---------- LISTED ENTRIES

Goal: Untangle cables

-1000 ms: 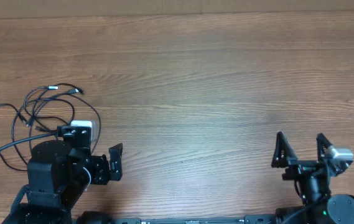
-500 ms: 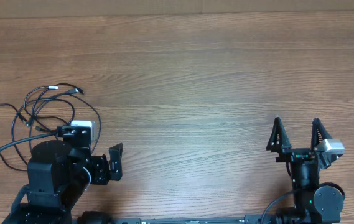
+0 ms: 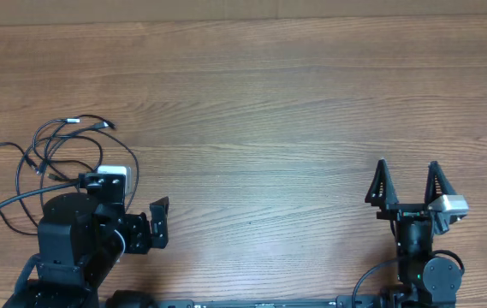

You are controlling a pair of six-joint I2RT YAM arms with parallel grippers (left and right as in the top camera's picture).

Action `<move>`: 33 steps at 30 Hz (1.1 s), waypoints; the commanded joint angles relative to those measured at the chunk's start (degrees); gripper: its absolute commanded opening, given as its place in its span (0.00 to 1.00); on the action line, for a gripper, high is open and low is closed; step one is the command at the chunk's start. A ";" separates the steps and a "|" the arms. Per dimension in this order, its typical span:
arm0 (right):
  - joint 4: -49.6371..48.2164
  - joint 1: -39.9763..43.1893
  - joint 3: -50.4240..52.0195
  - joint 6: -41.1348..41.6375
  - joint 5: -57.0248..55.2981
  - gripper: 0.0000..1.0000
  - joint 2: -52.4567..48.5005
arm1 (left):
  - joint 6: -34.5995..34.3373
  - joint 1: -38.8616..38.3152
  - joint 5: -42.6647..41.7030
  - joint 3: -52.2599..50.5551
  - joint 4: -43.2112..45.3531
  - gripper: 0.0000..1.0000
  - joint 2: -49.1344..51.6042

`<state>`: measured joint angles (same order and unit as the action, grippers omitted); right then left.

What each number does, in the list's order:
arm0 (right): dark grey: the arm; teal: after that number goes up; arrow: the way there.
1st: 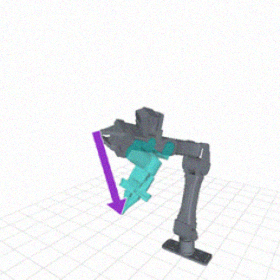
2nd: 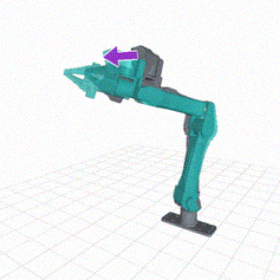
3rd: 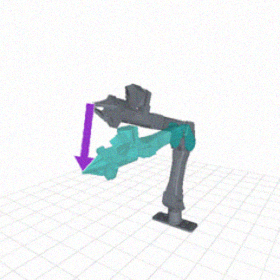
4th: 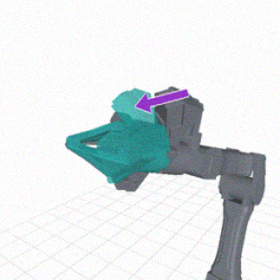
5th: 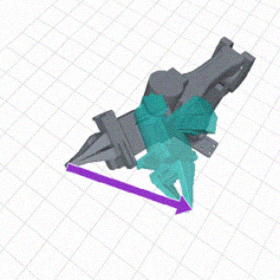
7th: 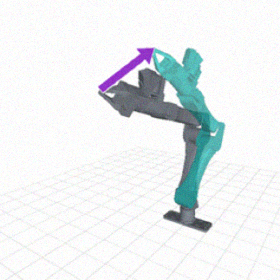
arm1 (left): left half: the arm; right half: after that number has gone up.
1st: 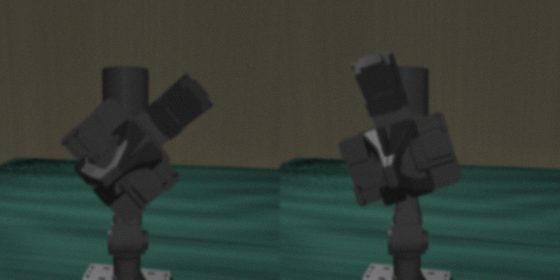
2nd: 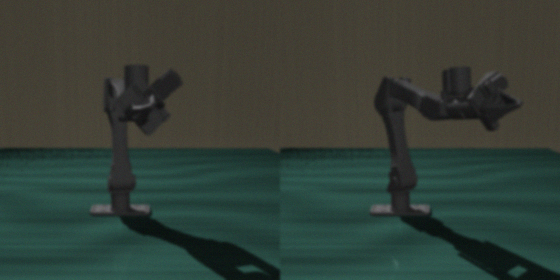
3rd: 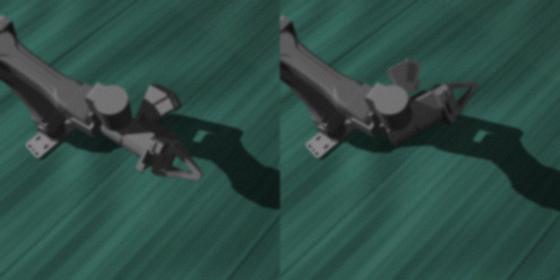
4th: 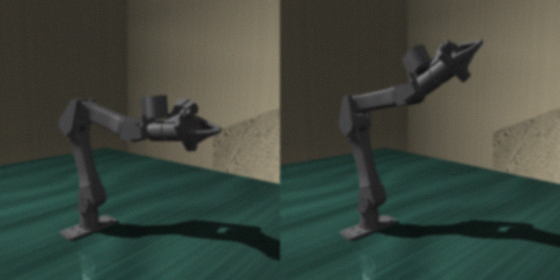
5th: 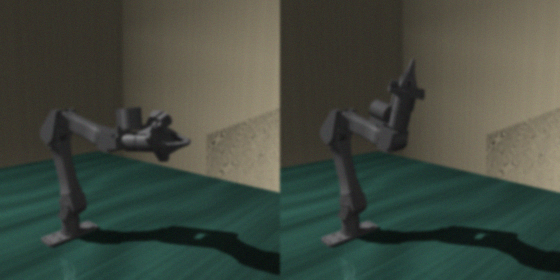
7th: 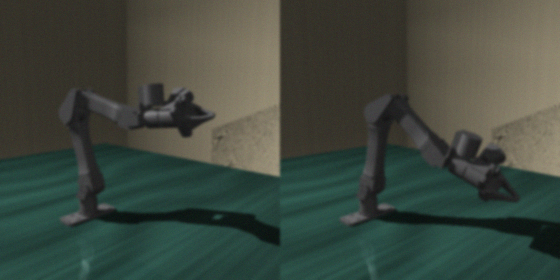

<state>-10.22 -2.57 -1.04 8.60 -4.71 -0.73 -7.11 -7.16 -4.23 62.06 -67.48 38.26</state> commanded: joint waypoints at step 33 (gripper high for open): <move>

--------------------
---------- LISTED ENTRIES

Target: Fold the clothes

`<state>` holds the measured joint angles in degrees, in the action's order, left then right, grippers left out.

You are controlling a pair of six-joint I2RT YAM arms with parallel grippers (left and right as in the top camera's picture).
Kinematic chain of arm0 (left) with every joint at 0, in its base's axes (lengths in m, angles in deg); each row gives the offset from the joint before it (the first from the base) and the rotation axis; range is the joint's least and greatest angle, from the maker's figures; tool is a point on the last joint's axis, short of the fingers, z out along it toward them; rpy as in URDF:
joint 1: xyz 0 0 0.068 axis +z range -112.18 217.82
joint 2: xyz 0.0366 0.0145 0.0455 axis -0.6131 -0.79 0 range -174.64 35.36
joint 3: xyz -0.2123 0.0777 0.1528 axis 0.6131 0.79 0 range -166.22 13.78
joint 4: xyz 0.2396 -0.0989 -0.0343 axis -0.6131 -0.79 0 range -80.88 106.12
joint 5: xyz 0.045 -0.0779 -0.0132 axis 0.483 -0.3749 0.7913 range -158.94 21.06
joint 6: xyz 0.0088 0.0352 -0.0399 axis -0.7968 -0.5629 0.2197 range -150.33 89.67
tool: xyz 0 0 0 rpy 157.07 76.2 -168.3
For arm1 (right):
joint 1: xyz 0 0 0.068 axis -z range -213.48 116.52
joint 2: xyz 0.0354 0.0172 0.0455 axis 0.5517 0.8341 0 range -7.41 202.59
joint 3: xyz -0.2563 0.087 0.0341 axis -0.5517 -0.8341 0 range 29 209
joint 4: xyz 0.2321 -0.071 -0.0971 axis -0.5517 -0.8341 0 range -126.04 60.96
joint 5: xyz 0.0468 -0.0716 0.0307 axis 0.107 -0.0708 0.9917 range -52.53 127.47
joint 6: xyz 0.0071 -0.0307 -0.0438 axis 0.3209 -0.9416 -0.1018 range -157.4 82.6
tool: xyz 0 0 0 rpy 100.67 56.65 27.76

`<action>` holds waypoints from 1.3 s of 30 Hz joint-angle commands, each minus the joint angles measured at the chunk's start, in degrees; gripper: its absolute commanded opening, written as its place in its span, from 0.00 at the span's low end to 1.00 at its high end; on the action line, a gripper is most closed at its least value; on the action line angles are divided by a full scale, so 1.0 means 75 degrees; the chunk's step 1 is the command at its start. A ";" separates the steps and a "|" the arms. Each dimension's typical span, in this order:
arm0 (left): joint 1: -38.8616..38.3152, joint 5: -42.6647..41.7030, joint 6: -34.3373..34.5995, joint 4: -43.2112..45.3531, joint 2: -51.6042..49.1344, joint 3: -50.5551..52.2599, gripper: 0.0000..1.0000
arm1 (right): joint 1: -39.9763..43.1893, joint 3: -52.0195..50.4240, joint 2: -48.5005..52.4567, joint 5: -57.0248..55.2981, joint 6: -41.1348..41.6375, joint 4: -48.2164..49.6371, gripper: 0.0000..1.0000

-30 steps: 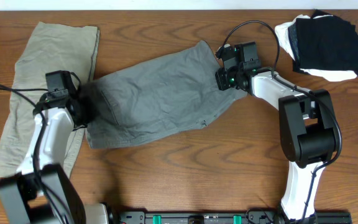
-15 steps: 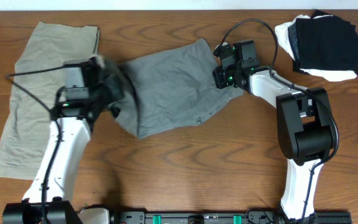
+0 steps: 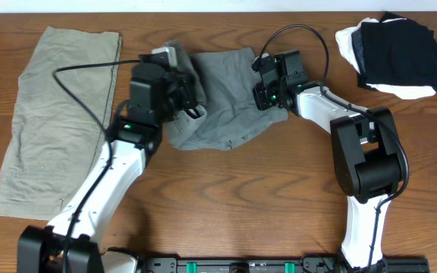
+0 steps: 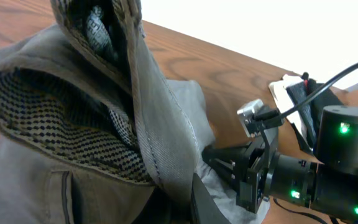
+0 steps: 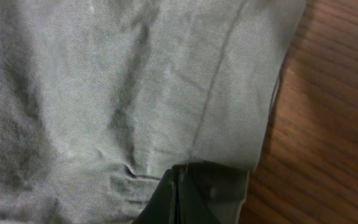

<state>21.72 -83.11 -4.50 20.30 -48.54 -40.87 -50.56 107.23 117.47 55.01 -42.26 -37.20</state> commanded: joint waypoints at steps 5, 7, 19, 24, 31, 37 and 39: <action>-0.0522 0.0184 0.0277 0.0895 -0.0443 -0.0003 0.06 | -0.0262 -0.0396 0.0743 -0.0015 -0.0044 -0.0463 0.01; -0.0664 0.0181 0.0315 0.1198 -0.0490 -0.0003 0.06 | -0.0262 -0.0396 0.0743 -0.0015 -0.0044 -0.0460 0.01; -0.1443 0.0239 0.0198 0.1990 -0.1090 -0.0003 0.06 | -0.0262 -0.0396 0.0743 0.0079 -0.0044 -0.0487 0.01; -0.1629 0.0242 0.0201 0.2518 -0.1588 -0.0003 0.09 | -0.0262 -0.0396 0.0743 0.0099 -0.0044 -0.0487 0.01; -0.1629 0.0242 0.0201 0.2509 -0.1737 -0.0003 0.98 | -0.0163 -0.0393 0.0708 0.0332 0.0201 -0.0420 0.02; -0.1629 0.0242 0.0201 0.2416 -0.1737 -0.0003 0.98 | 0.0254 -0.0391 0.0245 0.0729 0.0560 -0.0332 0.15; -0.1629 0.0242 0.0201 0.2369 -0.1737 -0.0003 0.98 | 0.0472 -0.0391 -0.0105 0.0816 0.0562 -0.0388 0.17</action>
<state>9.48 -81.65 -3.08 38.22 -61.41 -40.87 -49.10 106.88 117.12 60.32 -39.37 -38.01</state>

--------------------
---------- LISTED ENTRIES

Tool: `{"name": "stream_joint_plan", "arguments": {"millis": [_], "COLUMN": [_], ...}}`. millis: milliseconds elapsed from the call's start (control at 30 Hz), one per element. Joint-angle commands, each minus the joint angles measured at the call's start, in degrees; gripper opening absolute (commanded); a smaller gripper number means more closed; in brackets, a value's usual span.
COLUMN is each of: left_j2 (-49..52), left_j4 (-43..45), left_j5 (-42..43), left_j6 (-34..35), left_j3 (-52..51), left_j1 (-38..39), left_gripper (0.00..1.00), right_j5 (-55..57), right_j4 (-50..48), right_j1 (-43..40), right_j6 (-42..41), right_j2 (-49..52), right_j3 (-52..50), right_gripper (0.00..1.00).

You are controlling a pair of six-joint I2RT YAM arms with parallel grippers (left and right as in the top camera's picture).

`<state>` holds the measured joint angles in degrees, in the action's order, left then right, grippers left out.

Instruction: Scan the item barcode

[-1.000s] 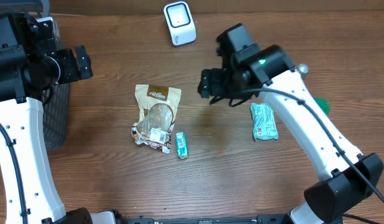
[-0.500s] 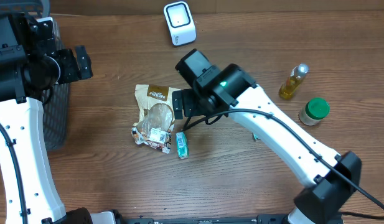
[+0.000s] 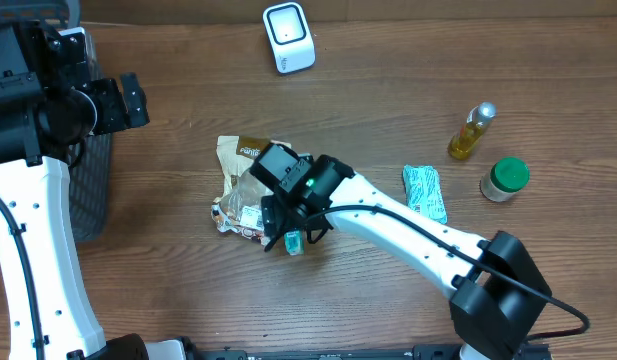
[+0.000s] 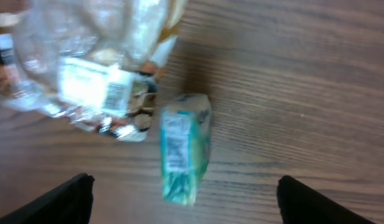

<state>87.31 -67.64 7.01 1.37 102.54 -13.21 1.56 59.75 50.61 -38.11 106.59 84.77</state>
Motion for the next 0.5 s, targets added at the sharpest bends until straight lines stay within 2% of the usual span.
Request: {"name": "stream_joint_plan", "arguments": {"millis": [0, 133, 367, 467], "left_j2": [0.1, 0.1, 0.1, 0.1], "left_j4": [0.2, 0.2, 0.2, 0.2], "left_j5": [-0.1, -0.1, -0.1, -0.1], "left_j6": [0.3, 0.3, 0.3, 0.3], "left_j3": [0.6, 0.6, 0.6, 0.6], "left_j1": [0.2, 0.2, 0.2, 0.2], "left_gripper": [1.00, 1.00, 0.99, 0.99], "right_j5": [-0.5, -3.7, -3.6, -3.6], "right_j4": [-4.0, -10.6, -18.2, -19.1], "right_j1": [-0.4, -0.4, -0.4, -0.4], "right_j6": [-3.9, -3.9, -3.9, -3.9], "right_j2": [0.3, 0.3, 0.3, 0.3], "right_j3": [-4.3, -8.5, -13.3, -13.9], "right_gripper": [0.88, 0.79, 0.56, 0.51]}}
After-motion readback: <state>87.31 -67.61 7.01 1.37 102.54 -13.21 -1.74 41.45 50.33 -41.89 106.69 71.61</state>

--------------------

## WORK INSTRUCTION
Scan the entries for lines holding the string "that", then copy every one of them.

## TASK ANSWER
arm0 (right): dark grey: the arm; teal: after that number goes up; arrow: the way there.
arm1 (left): left half: the arm; right half: after that number has gone up.

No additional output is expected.